Perdón, Señor, perdón

martes 26 de marzo de 2013, 16:37h
Dice Alberto Núñez Feijoo, el presidente de la Xunta de Galicia y la esperanza no tan futura del PP, que "en el Partido Popular tenemos que pedir perdón por el caso Bárcenas". Claro que si el perdón no lleva implícitas la reparación y el propósito de la enmienda se queda en nada. Y visto lo que está pasando en la política española y europea, no hay que hacerse muchas esperanzas. Pero, en estos días en los que la mirada está fija en la Cruz y en lo que representa -amor, perdón, humillación, entrega, misericordia, esperanza-, mucha más gente debería pedir perdón, reparar las injusticias cometidas y hacer una política diferente. 
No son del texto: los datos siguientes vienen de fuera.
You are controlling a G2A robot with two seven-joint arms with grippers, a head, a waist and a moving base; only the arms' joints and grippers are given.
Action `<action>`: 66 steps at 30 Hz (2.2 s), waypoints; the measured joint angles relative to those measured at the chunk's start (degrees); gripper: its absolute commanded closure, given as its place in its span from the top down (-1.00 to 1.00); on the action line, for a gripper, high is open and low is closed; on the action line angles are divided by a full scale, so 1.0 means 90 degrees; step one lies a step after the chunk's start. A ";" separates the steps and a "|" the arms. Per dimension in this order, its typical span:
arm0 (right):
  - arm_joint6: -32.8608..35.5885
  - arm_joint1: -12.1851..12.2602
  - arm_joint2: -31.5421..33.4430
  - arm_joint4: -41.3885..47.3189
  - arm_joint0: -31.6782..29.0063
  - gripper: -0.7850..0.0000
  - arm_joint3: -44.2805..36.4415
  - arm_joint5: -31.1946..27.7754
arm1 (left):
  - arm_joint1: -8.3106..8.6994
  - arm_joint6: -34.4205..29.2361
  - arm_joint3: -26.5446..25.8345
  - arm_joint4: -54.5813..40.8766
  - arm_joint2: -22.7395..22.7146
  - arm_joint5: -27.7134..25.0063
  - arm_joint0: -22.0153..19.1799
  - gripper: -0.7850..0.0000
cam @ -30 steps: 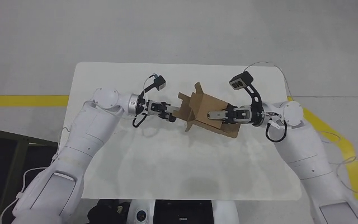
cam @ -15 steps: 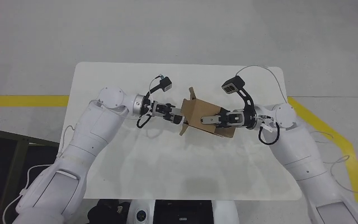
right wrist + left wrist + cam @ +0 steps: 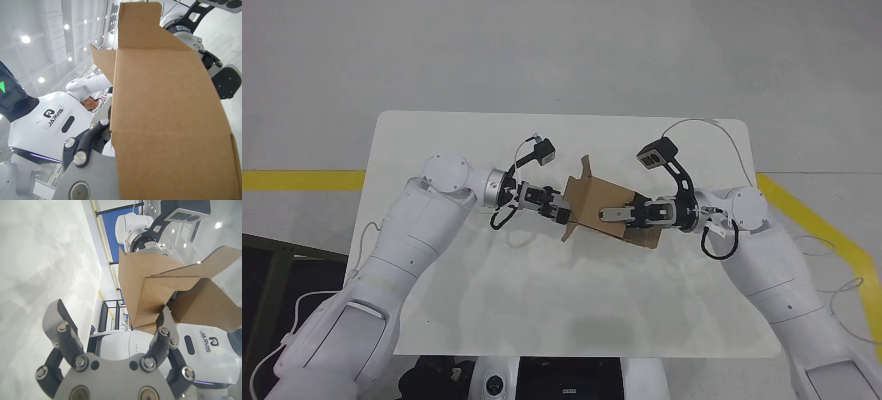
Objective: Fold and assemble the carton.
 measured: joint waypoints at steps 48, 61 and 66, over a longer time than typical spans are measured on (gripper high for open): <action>0.0473 0.0012 0.0325 0.0448 0.0006 -1.00 0.0678 0.0474 | 0.0455 0.1265 -0.0803 0.1587 -0.1126 -0.1443 0.0506 1.00; 0.1039 0.0008 0.0312 0.0212 0.0264 -1.00 0.1128 0.1040 | 0.0669 0.1966 -0.1151 0.2144 -0.1101 -0.2134 0.0718 1.00; 0.1040 0.0008 0.0312 0.0213 0.0264 -1.00 0.1124 0.1041 | 0.0669 0.1966 -0.1152 0.2146 -0.1103 -0.2134 0.0719 1.00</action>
Muchos deberían pedir perdón porque el paro que no cesa pueda subir en breve por encima del 27,1 por ciento y convertirse en un serio factor de desestabilización social. No es la cifra lo que importa sino todas las personas que están en el límite de la supervivencia y no saben si aguantarán mañana.

Perdón por la corrupción desbocada que afecta a partidos, sindicatos, organizaciones e instituciones que deberían ser ejemplares y que han dañado tal vez irreversiblemente, el sistema de convivencia.

Por la incapacidad  para solucionar el problema de las personas desahuciadas, dándoles una salida digna.

Por las políticas insolidarias, como las del Reino Unido, que restringirán el paro, el acceso a la sanidad y a la vivienda a los inmigrantes de los que antes se aprovecharon, parecidas a las que hace meses implantó este Gobierno restringiendo el derecho a la sanidad a los inmigrantes.

Por no haber visto como un país como Chipre ahora, o como antes Grecia, dilapidaba sus recursos, ofrecía garantías imposibles de cumplir y ahora, cuando la quiebra es inevitable, hacer que lo paguen los que menos culpa tienen, condenar a todo un país a la pobreza durante décadas y convertir una presunta solución en unas amenaza general.

Por no acabar con la tragedia de la guerra de Siria, por ver impasibles como el hambre se extiende en muchas zonas de África o como el caos y los saqueos se adueñan de la República Centroafricana mientras Europa mira descaradamente hacia otro lado sin querer saber nada de tantas tragedias inhumanas.

Todos deberíamos pedir perdón por tanta insolidaridad, tanto olvido, tanto silencio, tanta desatención a los más vulnerables, a los más desfavorecidos, a los más pobres. El Cristo del Papa Francisco y de tantos millones de ciudadanos debería estar mucho más presente no sólo esta Semana Santa, sino todas las semanas de todo el año, para que nos acordáramos de que la política sólo merecerá ese nombre si tiene a los hombres y mujeres como su objetivo prioritario y preferente.